We now prove the same inequality for \(v_R(s)\). By taking \(z_n=\rho-1/2\) in Lemma D, we find that for all \(\epsilon \gt 0\),

\begin{equation} \label{vR} v_R(s)=\mbox{Re} \log \frac{1}{B_R(s)}=\log \frac{1}{\displaystyle \prod_{|\rho-1/2|\gt 2R}\left|1-\frac{(s-1/2)^2}{(\rho-1/2)^2}\right|}\leq R^{1+\epsilon} \end{equation} for \(|s-1/2|=R\) and all large \(R\). Let now \(\epsilon \gt 0\) be given, and let \(F(s) =\xi(s)/P(s)\) as given in (\ref{F}). From (\ref{uR}) and (\ref{vR}), we find \(\mbox{Re}\log F(s) =u_R(s)+v_R(s) \leq 2|s-1/2|^{1+\epsilon/2}\leq |s-1/2|^{1+\epsilon}\) for large enough \(|s-1/2|\). So we conclude that
\[ \mbox{Re} \log F(s) \leq \left|s-\frac{1}{2}\right|^{1+\epsilon} \] for all large enough \(|s-1/2|\). \(\blacksquare\)

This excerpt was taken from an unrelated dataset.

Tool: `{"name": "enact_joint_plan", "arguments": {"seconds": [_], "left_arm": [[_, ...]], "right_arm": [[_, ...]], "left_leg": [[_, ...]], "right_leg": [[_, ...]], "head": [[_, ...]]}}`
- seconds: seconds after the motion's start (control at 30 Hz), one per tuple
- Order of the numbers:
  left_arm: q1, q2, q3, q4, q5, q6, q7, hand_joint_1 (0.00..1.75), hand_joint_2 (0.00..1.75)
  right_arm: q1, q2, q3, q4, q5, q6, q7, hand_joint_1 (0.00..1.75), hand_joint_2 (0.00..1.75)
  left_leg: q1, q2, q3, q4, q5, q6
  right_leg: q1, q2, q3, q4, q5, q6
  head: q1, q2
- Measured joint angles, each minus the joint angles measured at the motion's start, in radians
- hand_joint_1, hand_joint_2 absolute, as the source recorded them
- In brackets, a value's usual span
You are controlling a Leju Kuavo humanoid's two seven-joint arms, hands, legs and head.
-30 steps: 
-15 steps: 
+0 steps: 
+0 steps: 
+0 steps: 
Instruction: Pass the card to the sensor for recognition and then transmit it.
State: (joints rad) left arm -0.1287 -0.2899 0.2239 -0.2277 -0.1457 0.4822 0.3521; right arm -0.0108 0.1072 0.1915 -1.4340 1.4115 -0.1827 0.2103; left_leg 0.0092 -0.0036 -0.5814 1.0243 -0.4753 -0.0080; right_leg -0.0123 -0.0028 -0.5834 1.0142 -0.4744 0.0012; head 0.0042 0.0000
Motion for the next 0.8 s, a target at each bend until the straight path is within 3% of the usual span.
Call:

We can now derive the product expansion for \(\xi(s)\) by applying Lemma to the function \(F(s)=\xi(s)/P(s)\). This completes the proof of Theorem 3.

Taking the logarithmic derivative of (\ref{xiprod0}), and using the product formula (\ref{prodform}) for \(\Pi(s)\), we find \begin{equation} \label{logder} -\frac{\zeta'(s)}{\zeta(s)}=\sum_{n=1}^\infty \left[\frac{1}{2}\log\left(1+\frac{1}{n}\right)-\frac{1}{2n+s}\right]-\frac{1}{2} \log \pi+\frac{1}{s-1}+\sum_\rho\frac{1}{\rho -s}. \end{equation} Subtracting from (\ref{logder}) the same equation evaluated at \(s=-b\), we find (\ref{logderb}).

To justify the pointwise differentiation of infinite series, it is enough to show that the two infinite series in (\ref{logder}) converge locally uniformly. We find \[\frac{1}{2}\log\left(1+\frac{1}{n}\right) -\frac{1}{2n+s} =\frac{1}{2n^2}\sum_{k=0}^\infty \frac{(-1)^k}{n^k}\left(\frac{s^{k+1}}{2^{k+1}}-\frac{1}{k+2}\right)\] and so \[\left|\frac{1}{2}\log\left(1+\frac{1}{n}\right) -\frac{1}{2n+s} \right| \leq \frac{c}{n^2}\] for some constant \(c\), all \(s\) in a compact set, and all large enough \(n\). This proves that the pointwise differentiation of the first series is justified.
For the second series, we need to pair terms with \(\rho\) and \((1-\rho)\). Then we find \[\frac{1}{s-\rho}+\frac{1}{s-(1-\rho)} = \frac{2(s-1/2)}{(s-1/2)^2-(\rho-1/2)^2}\] and so \[\left|\frac{1}{s-\rho}+\frac{1}{s-(1-\rho)}\right|\leq \frac{K}{|\rho-1/2|^2}\] for a constant \(K\), \(s\) in a compact set, and \(|\rho -1/2|\) large enough. Then the series converges by Lemma in the proof of Theorem 3.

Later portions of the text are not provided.